But then one day a stranger came through those parts; a short dragon, not much bigger than an owlbear because his hind legs were stubby, passed that way. The goblins didn't know what to make of him, and they left him alone. The kobolds recognized him but didn't want anything to do with him, because they believed everything about him was trickery; they didn't listen when he explained he didn't need to be paid. So he was moving on, and he happened upon the old crone while she was running after the goblin brats.

"What I wouldn't give to keep them away from here," she said with a curse. She looked up at the dragon, and shook her head. "You hear me? I'd give anything."

The dragon, whose name was Mizah, said "I don't need anything but a meal. Did they take everything?"

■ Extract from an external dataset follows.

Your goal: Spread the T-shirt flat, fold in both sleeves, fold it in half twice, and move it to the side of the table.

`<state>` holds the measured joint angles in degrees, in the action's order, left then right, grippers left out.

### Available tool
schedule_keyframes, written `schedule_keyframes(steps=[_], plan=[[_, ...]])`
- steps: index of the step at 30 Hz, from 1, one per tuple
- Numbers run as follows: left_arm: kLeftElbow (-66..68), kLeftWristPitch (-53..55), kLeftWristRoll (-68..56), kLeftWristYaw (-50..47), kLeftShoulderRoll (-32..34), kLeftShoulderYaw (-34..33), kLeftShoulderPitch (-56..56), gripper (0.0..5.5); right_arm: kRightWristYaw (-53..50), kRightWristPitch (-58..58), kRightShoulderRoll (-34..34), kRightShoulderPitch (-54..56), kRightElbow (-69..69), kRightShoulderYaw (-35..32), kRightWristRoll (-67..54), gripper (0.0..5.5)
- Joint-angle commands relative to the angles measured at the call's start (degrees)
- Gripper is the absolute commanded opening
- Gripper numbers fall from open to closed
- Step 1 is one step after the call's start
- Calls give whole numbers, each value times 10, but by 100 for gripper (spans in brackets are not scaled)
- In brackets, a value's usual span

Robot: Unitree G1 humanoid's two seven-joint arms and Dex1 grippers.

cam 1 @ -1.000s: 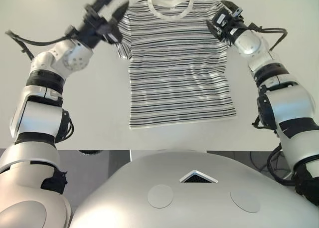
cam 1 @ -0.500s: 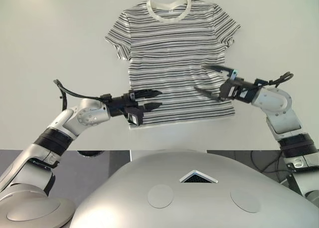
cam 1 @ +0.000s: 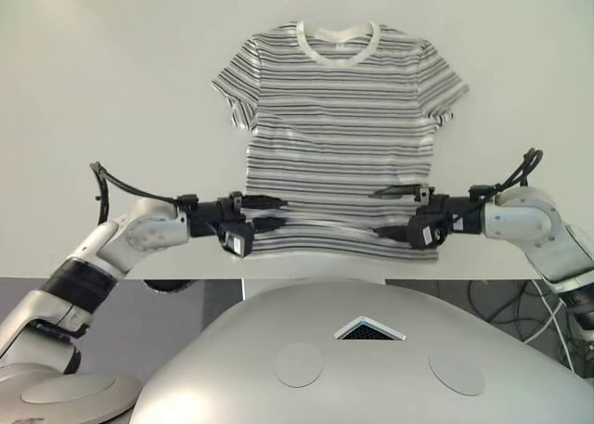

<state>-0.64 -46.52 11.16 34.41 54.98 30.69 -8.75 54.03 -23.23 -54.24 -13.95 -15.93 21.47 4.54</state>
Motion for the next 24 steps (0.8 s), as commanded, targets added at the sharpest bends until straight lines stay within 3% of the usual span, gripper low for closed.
schedule_keyframes(steps=[1,11,14,17,20,24], plan=[[-44,26,-43,39,42,-30,-29,199,7,27,-16,-14,-27,-12,12,348],[-129,70,-138,87,58,-91,-81,199,-32,24,22,18,5,-75,-29,348],[-118,208,-344,-29,-48,-203,2,199,-78,72,69,28,-42,-188,-222,348],[-28,358,-430,-133,-126,-280,86,199,-158,130,113,56,-43,-303,-354,348],[32,481,-420,-183,-168,-286,130,199,-229,176,134,71,-32,-377,-386,348],[124,559,-352,-189,-209,-264,196,199,-315,243,149,80,-22,-411,-346,348]])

She nodded, but the dragon opened up a sack he was carrying with him. Inside was some delicious food, the kind that the goblins sometimes had after raiding humans and elves and dwarves. It almost made her cry to smell it. "Prepare this," the dragon said. "We'll eat, and I think I'll be able to solve your problem."

She put the food near her fire, and the dragon began painting the rocky ground around the small garden and enclosure for the toads. He hummed and hissed to himself, sometimes smoking and sometimes breathing fire over the symbols he painted. He ground the paint away, sometimes repainting it and grinding again, and at last he stood.

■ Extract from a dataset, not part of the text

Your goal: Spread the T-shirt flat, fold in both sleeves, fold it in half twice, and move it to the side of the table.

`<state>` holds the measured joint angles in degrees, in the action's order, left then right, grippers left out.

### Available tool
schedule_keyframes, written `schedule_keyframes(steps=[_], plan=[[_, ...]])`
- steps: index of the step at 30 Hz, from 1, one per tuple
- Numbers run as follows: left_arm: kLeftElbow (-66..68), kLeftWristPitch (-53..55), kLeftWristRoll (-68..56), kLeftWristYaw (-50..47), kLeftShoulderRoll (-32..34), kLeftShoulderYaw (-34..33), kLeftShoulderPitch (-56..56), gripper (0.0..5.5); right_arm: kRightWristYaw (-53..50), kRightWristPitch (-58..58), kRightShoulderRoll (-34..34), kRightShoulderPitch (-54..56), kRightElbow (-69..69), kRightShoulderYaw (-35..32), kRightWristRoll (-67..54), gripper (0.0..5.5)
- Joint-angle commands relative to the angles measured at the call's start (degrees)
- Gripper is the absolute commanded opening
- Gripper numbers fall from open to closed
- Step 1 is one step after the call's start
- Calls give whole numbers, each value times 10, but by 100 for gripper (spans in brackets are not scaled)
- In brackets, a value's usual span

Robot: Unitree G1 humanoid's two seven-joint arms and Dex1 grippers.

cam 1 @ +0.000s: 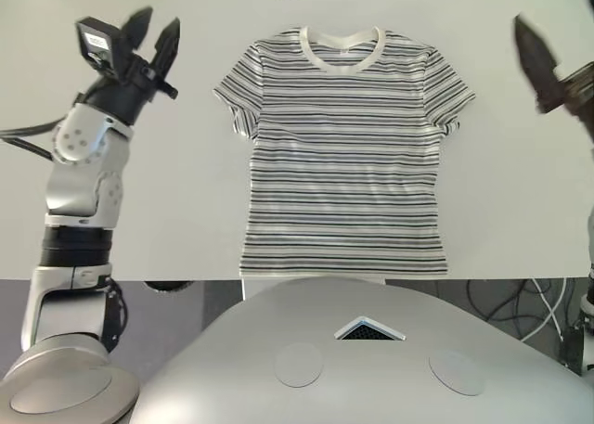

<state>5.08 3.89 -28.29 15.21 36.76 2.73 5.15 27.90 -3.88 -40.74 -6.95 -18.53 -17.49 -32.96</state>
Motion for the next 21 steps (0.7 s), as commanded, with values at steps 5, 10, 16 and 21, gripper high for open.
schedule_keyframes(steps=[5,10,16,21], plan=[[112,140,65,57,-59,31,87,199,-65,126,21,3,-29,-39,-1,348],[92,259,11,84,-76,-23,93,199,-55,147,30,0,-50,-44,-1,348],[72,340,6,94,-86,-47,92,199,-47,150,41,-2,-48,-41,22,348],[96,359,35,94,-97,-38,98,199,-41,145,51,-3,-47,-33,46,348]])
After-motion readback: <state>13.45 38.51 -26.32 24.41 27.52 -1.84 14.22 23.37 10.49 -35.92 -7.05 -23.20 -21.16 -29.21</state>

"The food's been ready for an hour," Old Misery said. "I ate most of it myself!"

"But not all of it," Mizah said, and pulled more from his sack. "Warm this up, and use up the rest of your herbs for me, and let me tell you a secret."

She did as he asked her, and when he began to eat she said "What is the secret?"

"I've marked your garden and your toad farm," Mizah said. "The world now knows they belong to you, except for those too stupid to know the ways of the world. When they try to take something from you, they won't be able to let go of it, and it will stay exactly where it belongs. They'll be stuck unless you come and tell them they can go. Anything that is yours in your little cave here will only leave unless you give your permission."

Old Misery did something she hadn't done in a long time: she laughed. "I'll believe it when I see it," she said. The dragon left, but Old Misery didn't forget a word he said.

Sure enough, in less than a week she was gnawing on bones when she heard goblin brats crying and screaming outside her hole. She came out and saw two with their hands stuck on toads, which continued to hop around and forced them to jump with them, and one with his hands grasping some mushrooms.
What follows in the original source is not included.